Buy Ascended Heroes Booster Box: Amazon | eBay | TCGPlayer

RetailerPriceNotes
AmazonCheck pricePrime eligible
eBayCheck sold listingsBest for market price
TCGPlayerCheck priceBest for singles

Frequently Asked Questions

What are the god pack odds in Ascended Heroes?

Approximately 1 in 980 packs, or about 0.1%. To put that in perspective, if you opened one pack per day, you’d expect to see a god pack roughly once every 2.7 years. They exist. They’re just not something you can plan around.

How many packs do I need to open to pull a specific SIR?

For any SIR, the expected number is about 65 packs. For a specific SIR like the Mega Gengar ex, you’re looking at roughly 2,000 packs. At ETB pricing, that’s over $9,000 in product. At inflated individual pack prices, it’s closer to $40,000. The card costs $836 to buy outright.

Is the Ascended Heroes ETB worth it at $49.99 MSRP?

For the experience? Yes. It’s 11 packs with competitive pull rates and nice accessories. For pure expected value? It’s roughly break-even. You’ll sometimes profit and sometimes take a loss. If you enjoy opening packs and can afford to treat it as entertainment rather than an investment, an ETB at MSRP is the best sealed product to buy in this set.

Will Ascended Heroes card prices go up or down from here?

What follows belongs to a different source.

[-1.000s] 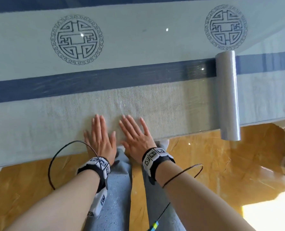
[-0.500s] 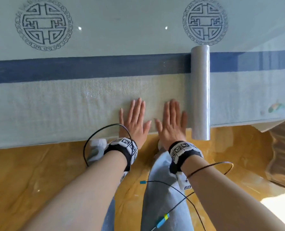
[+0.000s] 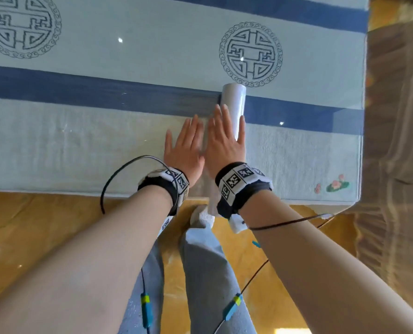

Most singles will continue trending down through April as successive product waves (ETBs, Mini Tins, Booster Bundles, ex Boxes) increase supply. A few key chase cards might hold better due to collector demand, but the general trend for mid-tier and lower-tier cards is downward until supply peaks. The best buying window for singles is likely late April to early May.

Are Ascended Heroes pull rates better than Prismatic Evolutions?

Illustration Rares are more frequent in Ascended Heroes (1/9.5 vs roughly 1/12 in Prismatic). SIR rates are similar (1/65 vs 1/60-70 in Prismatic). God pack rates are comparable (1/980 vs 1/900-1,000). The biggest difference is that Ascended Heroes has 295 cards total with 22 SIRs, making the pool wider. More hits overall, but harder to target a specific card.


Prices sourced from TCGPlayer market data, mid-February 2026. Pull rate data from CardChill (8,000+ packs), Danny Phantump (240-pack test), and Reddit community aggregation. All prices and rates are subject to change as more product enters the market.